Have done the calf a few times, the hammy once, and the groin twice, not *quite* as bad as you describe.
Even the kind of tear where you can't walk for three days... it's so susceptible to tearing again that you're out a long time...
Anecdotal again, but it all points to that amazement I had when Carroll combined the two ideas of "Grade 3" and "Hopefully he can play against the Browns."  :- )
Thanks for the $0.03 Auto5.


I wouldn't give pseudo informed opinions on areas where I am not a leading expert. Doesn't do anyone any good.
However, one thing did occur to me this morning... There are actually two pec muscles... The pec major and the pec minor. If the injury is to the minor, it may not be much of an issue. Didn't Elway or someone play with a complete rupture of one of his biceps heads?


Pec minor is what rotates your shoulder blades "up and over" so that you can hunch over a keyboard all day.  It attaches directly to the ribs and not the humerus in any way. You'd basically have to rip the shoulder blade off the body to cause a complete rupture of pec minor in most cases, and if that happened you'd have other more pressing issues. ;)
And Doc, my guess is Carroll is getting a 2nd opinion before he puts him on IR for the season.  I don't think it'll help, but there's always the chance.
When your pec major is flapping in the wind, though, just wishing for it to reattach itself is probably a poor plan.  I'm not a big surgery guy - I think people, even athletes, get cut on too early in the process.  When I hear about pitchers having sections of their ribs cut out and major blood vessels re-routed because of Thoracic Outlet Syndrome I want to beat someone, because that is usually fixable with therapy, as it's simply bad postural mechanics compressing the chest in a way that impedes blood flow (and sometimes nerve function).
But when surgery IS required, I tend to bow out gracefully, and there's nothing I can do for reattaching a severed muscle.  My work starts after it's reattached.

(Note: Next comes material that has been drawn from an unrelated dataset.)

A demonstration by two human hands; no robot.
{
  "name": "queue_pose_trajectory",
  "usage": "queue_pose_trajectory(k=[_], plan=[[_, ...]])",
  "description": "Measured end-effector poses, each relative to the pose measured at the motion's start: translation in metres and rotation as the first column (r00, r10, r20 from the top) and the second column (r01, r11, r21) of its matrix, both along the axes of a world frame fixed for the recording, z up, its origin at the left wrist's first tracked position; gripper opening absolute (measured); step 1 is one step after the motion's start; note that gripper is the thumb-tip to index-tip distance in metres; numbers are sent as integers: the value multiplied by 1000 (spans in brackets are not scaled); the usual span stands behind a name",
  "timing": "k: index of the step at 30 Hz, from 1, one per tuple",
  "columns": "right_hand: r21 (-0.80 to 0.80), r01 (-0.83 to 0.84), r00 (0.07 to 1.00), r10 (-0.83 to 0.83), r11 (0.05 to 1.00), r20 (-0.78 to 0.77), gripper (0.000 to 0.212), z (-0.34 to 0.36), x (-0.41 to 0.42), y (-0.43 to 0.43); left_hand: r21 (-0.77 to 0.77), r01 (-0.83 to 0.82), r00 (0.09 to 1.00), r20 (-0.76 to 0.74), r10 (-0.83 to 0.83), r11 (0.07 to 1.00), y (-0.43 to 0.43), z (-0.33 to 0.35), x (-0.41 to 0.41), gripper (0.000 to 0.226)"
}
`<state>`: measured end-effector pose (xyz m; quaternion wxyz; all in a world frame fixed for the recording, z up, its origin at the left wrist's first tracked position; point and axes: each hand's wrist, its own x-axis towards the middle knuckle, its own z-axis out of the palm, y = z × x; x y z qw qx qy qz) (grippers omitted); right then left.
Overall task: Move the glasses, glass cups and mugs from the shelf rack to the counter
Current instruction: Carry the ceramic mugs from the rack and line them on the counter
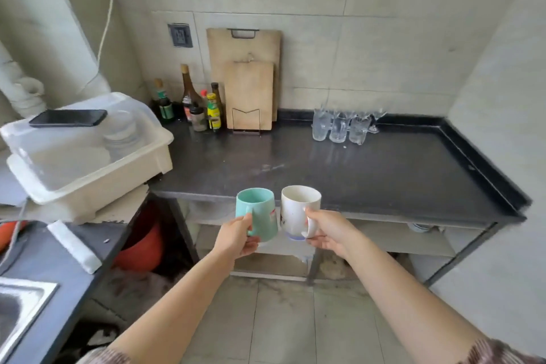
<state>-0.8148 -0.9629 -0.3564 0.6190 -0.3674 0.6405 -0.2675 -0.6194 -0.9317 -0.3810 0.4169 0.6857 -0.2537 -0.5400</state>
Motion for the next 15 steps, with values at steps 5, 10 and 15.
queue_pose_trajectory(k=[5,10,15], plan=[[31,140,990,-139,990,-7,25,-5,-51,-62,53,80,997,-8,-80,995,-88,-9,-49,26],[44,236,972,-236,971,-5,26,-13,-96,-122,64,101,994,-36,-98,993,-163,-17,-94,28],[83,246,969,-244,966,-32,30,-24,-132,-194,72,115,993,-26,-114,991,-237,-30,-136,26]])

As a surgeon, think surgery is great! Lol. Still the best way to take care of GI cancers. We do most of our stuff laparoscopically, so rehab is usually unnecessary.


Surgeons wanna cut, therapists wanna rehab, Naturopaths wanna work the diet, Acupuncturists have a needle fetish.  *grins*
I don't necessarily blame surgeons for telling clients they can fix their ills with a knife, I just would prefer that they tried less drastic measures first occasionally (though with things like GI cancers it's not usually a good idea to wait and try other approaches first...). 
And get your diagnosis right, por favor - I've worked on too many people who got cut in the wrong place because a doctor didn't care enough to find out which fingers were going numb (and therefore misdiagnosed the problem).
Professionalism and care for the clients at all times please. :)


This seems like a common injury in the NFL, yet I almost never hear about this occurring in college. Why is that? What is the normal cause for football players? I can't think of play where a guy got hurt and it ended up being his pectoral muscle so I can't visualize how it occurs.


I didn't see anything whatsoever that happened to him, other than maybe a tackler pushing Jackson's head forward during the action.